Anthony Bordg (Aug 22 2019 at 08:52):

@Hanna Lachnitt Regarding your second comment in the theory, the computation of $\hat{\mathcal{J}}=\exp \{i y \hat{D} \otimes \hat{D} / 2\}$ gives indeed

Hanna Lachnitt (Aug 22 2019 at 08:58):

@Anthony Bordg
I left this comment. Thank you, I was not sure since I read several papers which were a bit unclear about it (mostly didn't said what $\hat{D}$ was) and none gave an explicit representation so I calculated this myself.
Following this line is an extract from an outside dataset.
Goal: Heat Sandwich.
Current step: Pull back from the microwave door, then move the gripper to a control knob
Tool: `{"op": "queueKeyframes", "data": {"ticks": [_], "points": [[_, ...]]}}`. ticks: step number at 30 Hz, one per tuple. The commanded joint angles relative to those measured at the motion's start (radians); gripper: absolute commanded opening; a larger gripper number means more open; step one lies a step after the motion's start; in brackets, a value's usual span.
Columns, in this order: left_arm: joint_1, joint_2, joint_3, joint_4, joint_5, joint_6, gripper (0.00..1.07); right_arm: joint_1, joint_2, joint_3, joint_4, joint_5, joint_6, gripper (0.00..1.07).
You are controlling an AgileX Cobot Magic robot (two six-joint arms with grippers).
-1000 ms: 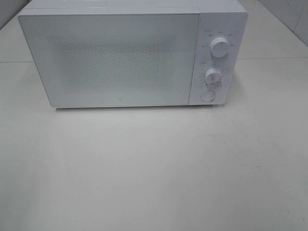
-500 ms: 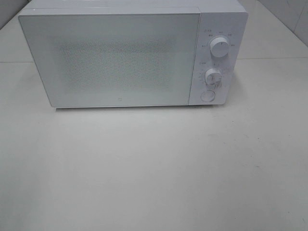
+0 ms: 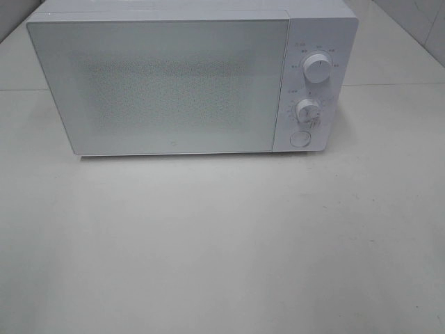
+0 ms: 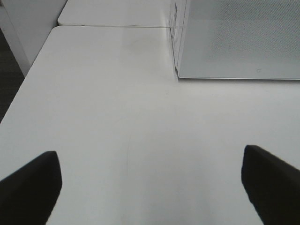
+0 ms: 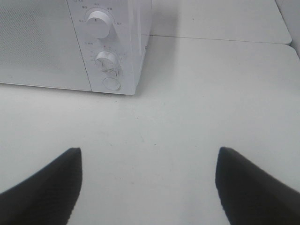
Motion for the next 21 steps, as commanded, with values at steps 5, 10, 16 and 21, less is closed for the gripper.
{"op": "queueKeyframes", "data": {"ticks": [5,10,16,21], "points": [[-0.008,-0.027,0.002,0.0,-0.004,-0.007,0.98,-0.008,0.153,-0.005,0.002,-0.175,0.008,0.76],[-0.008,-0.027,0.002,0.0,-0.004,-0.007,0.98,-0.008,0.259,-0.005,0.002,-0.314,0.008,0.76],[-0.008,-0.027,0.002,0.0,-0.004,-0.007,0.98,-0.008,0.372,-0.005,0.001,-0.436,0.008,0.76],[-0.008,-0.027,0.002,0.0,-0.004,-0.007,0.98,-0.008,0.469,-0.005,0.001,-0.575,0.009,0.76]]}}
Anthony Bordg (Aug 22 2019 at 09:43):

To illustrate my point about nested proofs à la Lamport, I prefer the second proof to the first one in the following:

lemma (in prisoner)
  shows "J*|unit_vec 4 0⟩ = ψ⇩1"
proof
  fix i j
  assume "i < dim_row ψ⇩1" and "j < dim_col ψ⇩1"
  then have f0: "i∈{0,1,2,3} ∧ j=0" using mat_of_cols_list_def by auto
  then have  "(J*|unit_vec 4 0⟩) $$ (i,j) = (∑k<4. (J $$ (i,k)) * ( |unit_vec 4 0⟩ $$ (k,j)))"
    using mat_of_cols_list_def ket_vec_def
    by auto
  also have "... = (∑k∈{0,1,2,3}. (J $$ (i,k)) * ( |unit_vec 4 0⟩ $$ (k,j)))"
    using set_4 atLeast0LessThan by auto
  also have "... = ψ⇩1 $$(i,j)"
    using mat_of_cols_list_def f0 by auto
  finally show "(J*|unit_vec 4 0⟩) $$ (i,j) = ψ⇩1 $$(i,j)" by blast
next
  show  "dim_row (J*|unit_vec 4 0⟩) = dim_row ψ⇩1"
    using mat_of_cols_list_def by simp
next
  show  "dim_col (J*|unit_vec 4 0⟩) = dim_col ψ⇩1"
    using mat_of_cols_list_def
    by (simp add: ket_vec_def)
qed

and

lemma (in prisoner)
  shows "J * |unit_vec 4 0⟩ = ψ⇩1"
proof
  fix i j assume a0:"i < dim_row ψ⇩1" and a1:"j < dim_col ψ⇩1"
  then have "(J * |unit_vec 4 0⟩) $$ (i,j) = (∑k<4. (J $$ (i,k)) * ( |unit_vec 4 0⟩ $$ (k,j)))"
    using mat_of_cols_list_def ket_vec_def by auto
  also have "... = (∑k∈{0,1,2,3}. (J $$ (i,k)) * ( |unit_vec 4 0⟩ $$ (k,j)))"
    using set_4 atLeast0LessThan by simp
  also have "... = ψ⇩1 $$(i,j)"
  proof-
    have "i∈{0,1,2,3} ∧ j=0"
      using a0 a1 mat_of_cols_list_def by auto
    thus ?thesis
      using mat_of_cols_list_def by auto
  qed
  finally show "(J * |unit_vec 4 0⟩) $$ (i,j) = ψ⇩1 $$ (i,j)" by simp
next
  show  "dim_row (J * |unit_vec 4 0⟩) = dim_row ψ⇩1"
    using mat_of_cols_list_def by simp
next
  show  "dim_col (J*|unit_vec 4 0⟩) = dim_col ψ⇩1"
    using mat_of_cols_list_def by (simp add: ket_vec_def)
qed

Here nested proofs don't make a big difference, since the proof is short and easy, but it allows me to illustrate my point. In longer and more intricate proofs it's nicer to introduce statements (here f0) where they are actually used. Also, if properly used the depth is an indication for the reader of the difficulty/importance of a statement, the higher the depth the more obvious/low-level is the statement.
@Yijun He @Hanna Lachnitt

Anthony Bordg (Aug 22 2019 at 10:05):

There is a sign error in $U_A$ and $U_B$. Compare for instance

abbreviation (in restricted_strategic_space) U⇩A :: "complex Matrix.mat" where
"U⇩A ≡  mat_of_cols_list 2 [[(exp(𝗂*ψ⇩A))*cos(θ⇩A/2), sin (θ⇩A/2)],
                           [-sin(θ⇩A/2), (exp (-𝗂*ψ⇩A))*cos(θ⇩A/2)]]"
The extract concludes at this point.